But I think I’m okay to go walk-see Banbury town centre.

It’s a place that I’ve always thought has a huge amount going for it: heritage buildings, a sizeable independents group, lots of pedestrianised space, proactive shopping centre team, the award-winning Lock29 destination, canal with a developing leisure offer on both sides, a sprinkling of uses from our ‘alternative’ / additional list taking up units, and more.

Personally it’s also been a significant part of my own journey and taught me a lot, including town team time and a short BID interim.

It has all the players you need for a tackling vacancy-focused ‘place partnership’ too – agents, landlords, businesses, community, cultural organisations, councils, chamber, BID – but I’m wondering if they are all working closely together on this issue.
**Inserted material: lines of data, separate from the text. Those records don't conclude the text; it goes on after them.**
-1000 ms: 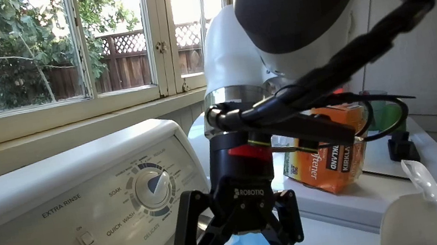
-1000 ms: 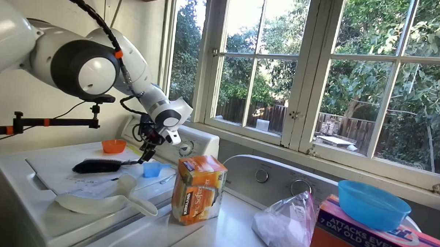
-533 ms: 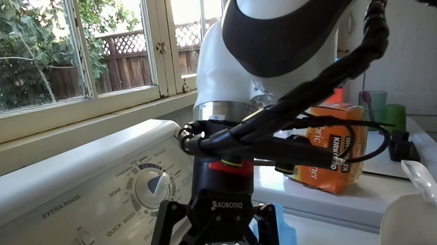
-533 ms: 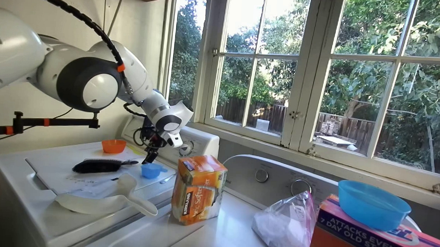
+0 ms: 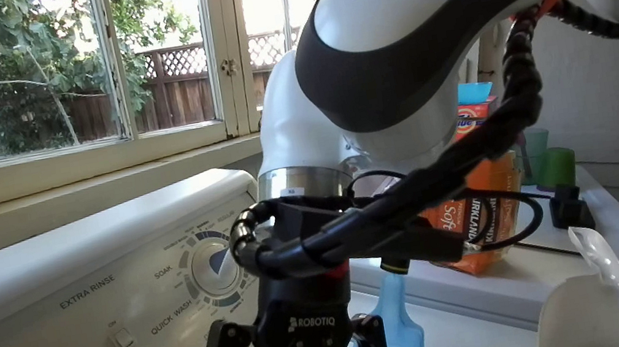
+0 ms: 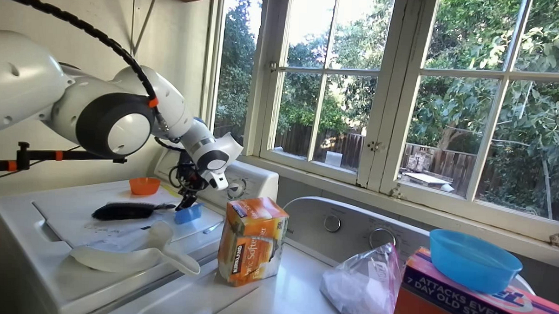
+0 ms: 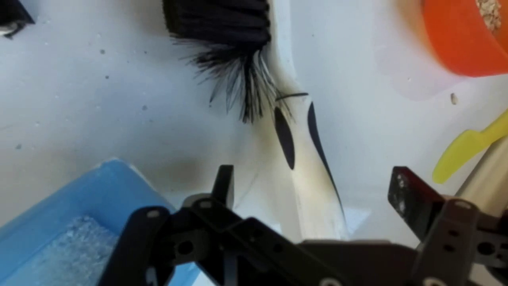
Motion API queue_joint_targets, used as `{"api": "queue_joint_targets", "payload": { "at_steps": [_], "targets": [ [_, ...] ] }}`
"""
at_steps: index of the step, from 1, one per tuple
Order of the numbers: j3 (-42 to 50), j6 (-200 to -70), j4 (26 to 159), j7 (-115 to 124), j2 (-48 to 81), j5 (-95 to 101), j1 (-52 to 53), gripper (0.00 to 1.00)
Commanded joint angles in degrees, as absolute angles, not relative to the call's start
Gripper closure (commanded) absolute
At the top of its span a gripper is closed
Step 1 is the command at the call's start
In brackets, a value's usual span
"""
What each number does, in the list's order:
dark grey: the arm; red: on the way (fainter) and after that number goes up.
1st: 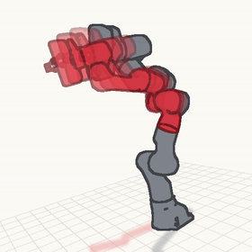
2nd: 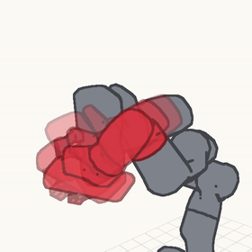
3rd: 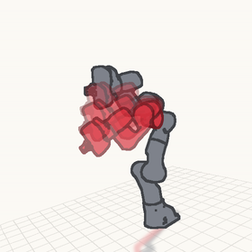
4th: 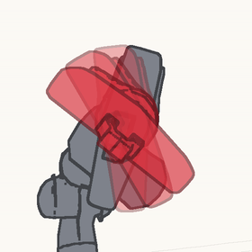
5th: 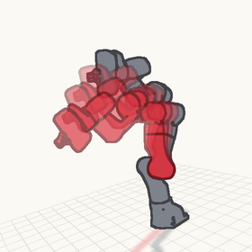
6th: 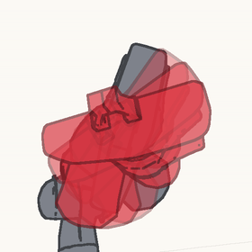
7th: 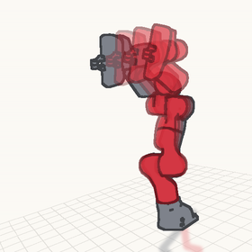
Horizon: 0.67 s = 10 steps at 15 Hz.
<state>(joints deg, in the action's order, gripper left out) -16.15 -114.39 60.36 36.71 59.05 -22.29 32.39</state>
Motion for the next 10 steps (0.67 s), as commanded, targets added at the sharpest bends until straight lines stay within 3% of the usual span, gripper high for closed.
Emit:
{"api": "queue_joint_targets", "payload": {
  "at_steps": [1,10],
  "targets": [
    [-16.3,-110.4,54.6,36.8,62.1,-21.1,33.5,0.00],
    [-15.5,-101.5,47.8,34.0,63.6,-18.1,34.9,0.03]
  ]
}}
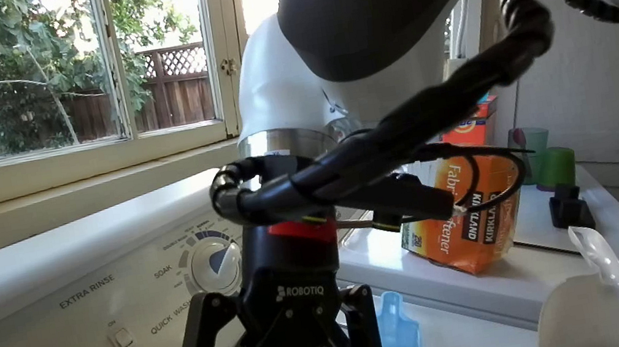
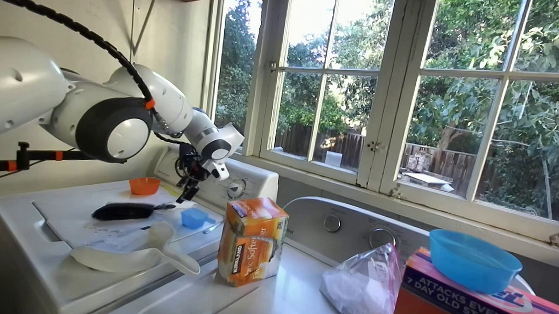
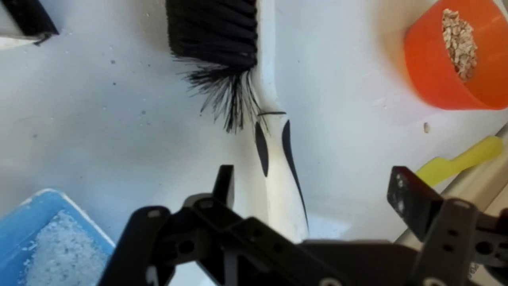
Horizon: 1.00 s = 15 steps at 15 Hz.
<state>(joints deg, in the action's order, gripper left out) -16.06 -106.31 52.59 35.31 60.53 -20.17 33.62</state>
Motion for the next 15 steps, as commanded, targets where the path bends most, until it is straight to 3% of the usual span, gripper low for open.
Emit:
{"api": "queue_joint_targets", "payload": {
  "at_steps": [1,4,10,12,13,15],
  "targets": [
    [-15.4,-100.2,47.1,33.6,64.0,-17.7,35.1,0.03],
    [-15.2,-98.7,45.2,33.1,65.6,-17.2,35.8,0.06],
    [-13.7,-99.1,41.0,34.7,68.8,-15.9,38.0,0.02],
    [-13.3,-98.9,39.7,34.8,69.7,-15.4,38.4,0.08],
    [-13.1,-98.8,39.2,34.8,70.1,-15.2,38.6,0.28],
    [-12.8,-98.0,38.0,35.1,70.6,-15.0,38.9,0.44]
  ]
}}
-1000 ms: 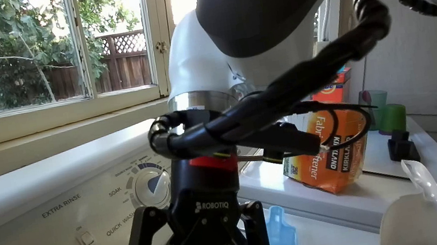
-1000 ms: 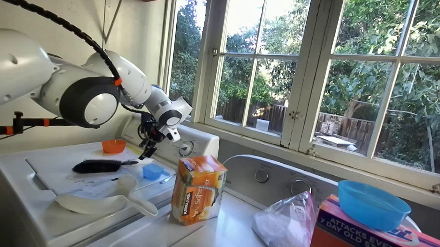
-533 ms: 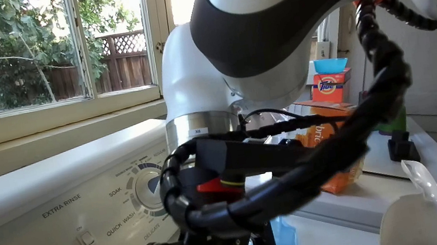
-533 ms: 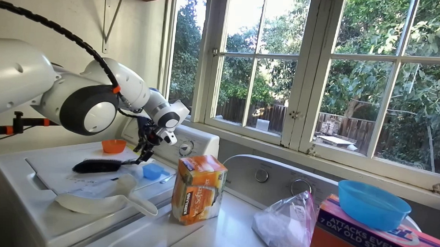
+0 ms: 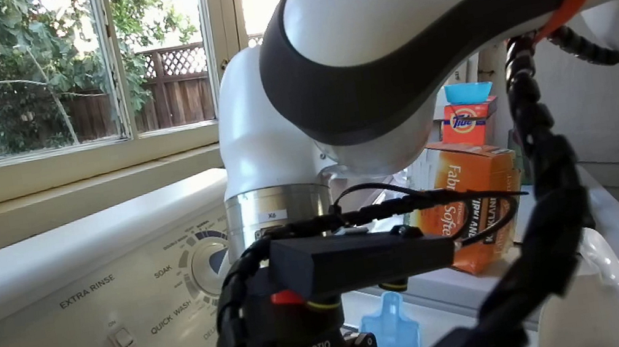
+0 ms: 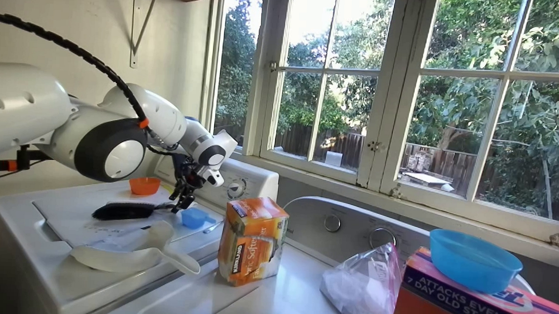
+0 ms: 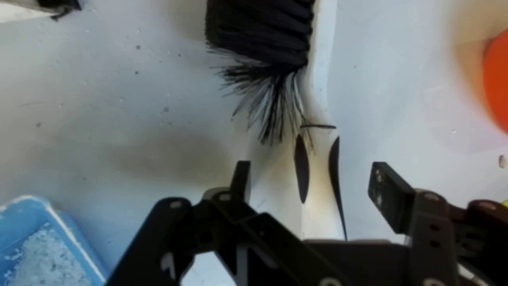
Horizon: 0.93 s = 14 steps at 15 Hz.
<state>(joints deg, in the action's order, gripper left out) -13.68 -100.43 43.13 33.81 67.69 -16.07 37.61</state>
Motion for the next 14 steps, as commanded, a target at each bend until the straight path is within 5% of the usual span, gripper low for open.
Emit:
{"api": "queue_joint_targets", "payload": {
  "at_steps": [1,7,14],
  "targets": [
    [-12.7,-97.2,37.4,35.1,70.9,-14.8,38.9,0.52],
    [-12.8,-92.5,34.6,34.9,72.1,-14.7,39.0,0.97],
    [-13.3,-92.8,33.5,32.9,72.5,-15.6,38.1,0.93]
  ]
}}
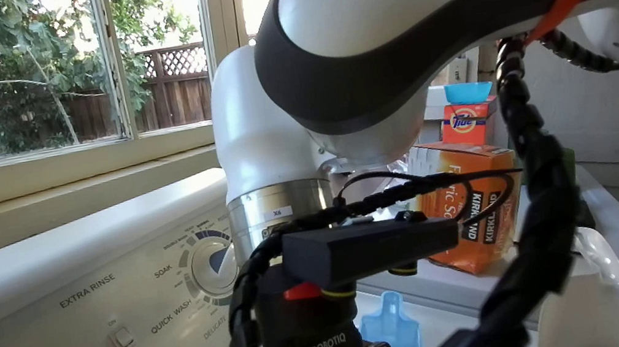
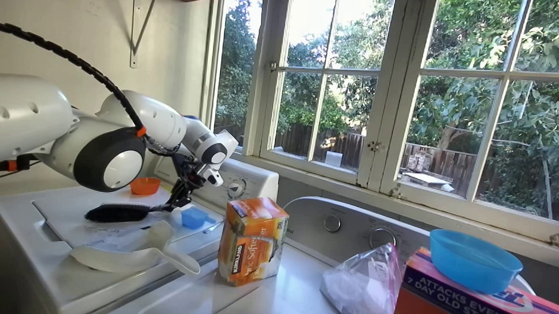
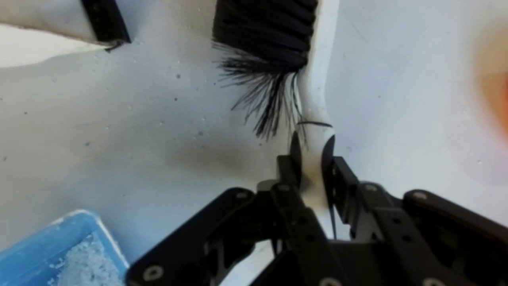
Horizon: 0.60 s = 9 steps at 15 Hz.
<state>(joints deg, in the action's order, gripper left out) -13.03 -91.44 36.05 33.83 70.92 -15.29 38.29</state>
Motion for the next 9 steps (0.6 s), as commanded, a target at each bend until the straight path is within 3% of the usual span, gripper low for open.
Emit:
{"api": "queue_joint_targets", "payload": {
  "at_steps": [1,9],
  "targets": [
    [-13.4,-94.2,33.6,32.9,72.5,-15.8,38.0,0.93],
    [-13.8,-108.2,35.5,31.3,70.4,-16.3,37.5,0.93]
  ]
}}
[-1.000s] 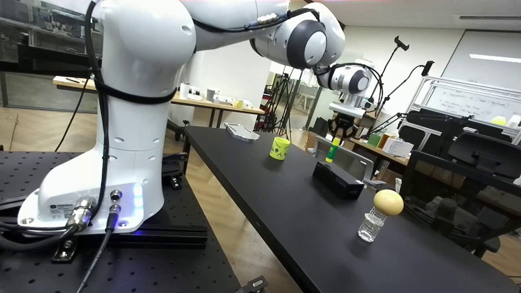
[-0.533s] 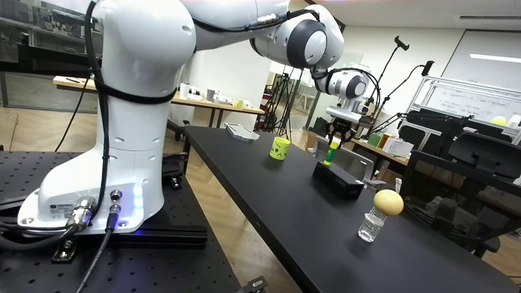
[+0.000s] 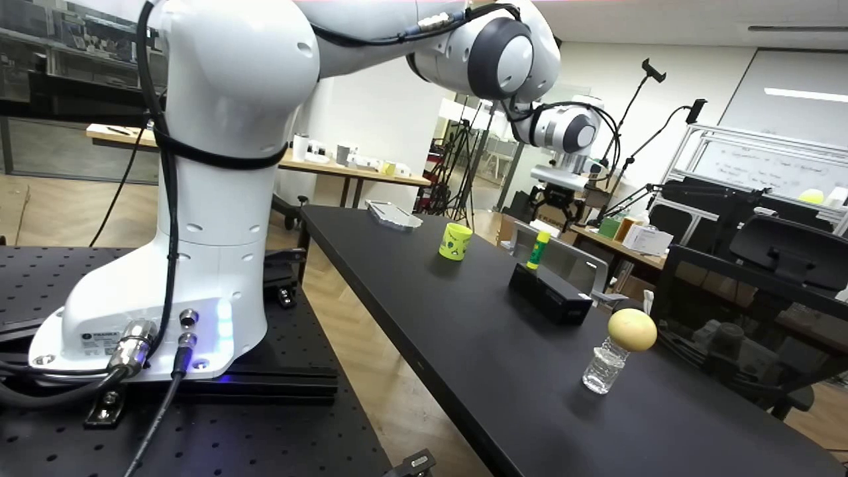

As I’ll often say, it’s really hard to tell from just a walk see, without taking time to investigate the back story of each empty unit, exactly what the picture is.

Visibly the headline vacancy rate looks to be in the mid / low teens percent, but it has some landmark buildings and long-time empties it’d be great to see back in play and lots positive to offer as a place to would-be new occupiers that makes me think getting the numbers down is do-able with a concerted, collaborative effort.

Does that describe your town or city centre too…? Do you have more empty units than you’d like…? Are residents and existing businesses unhappy with the changing mix of uses…?

It’d be good to hear from you…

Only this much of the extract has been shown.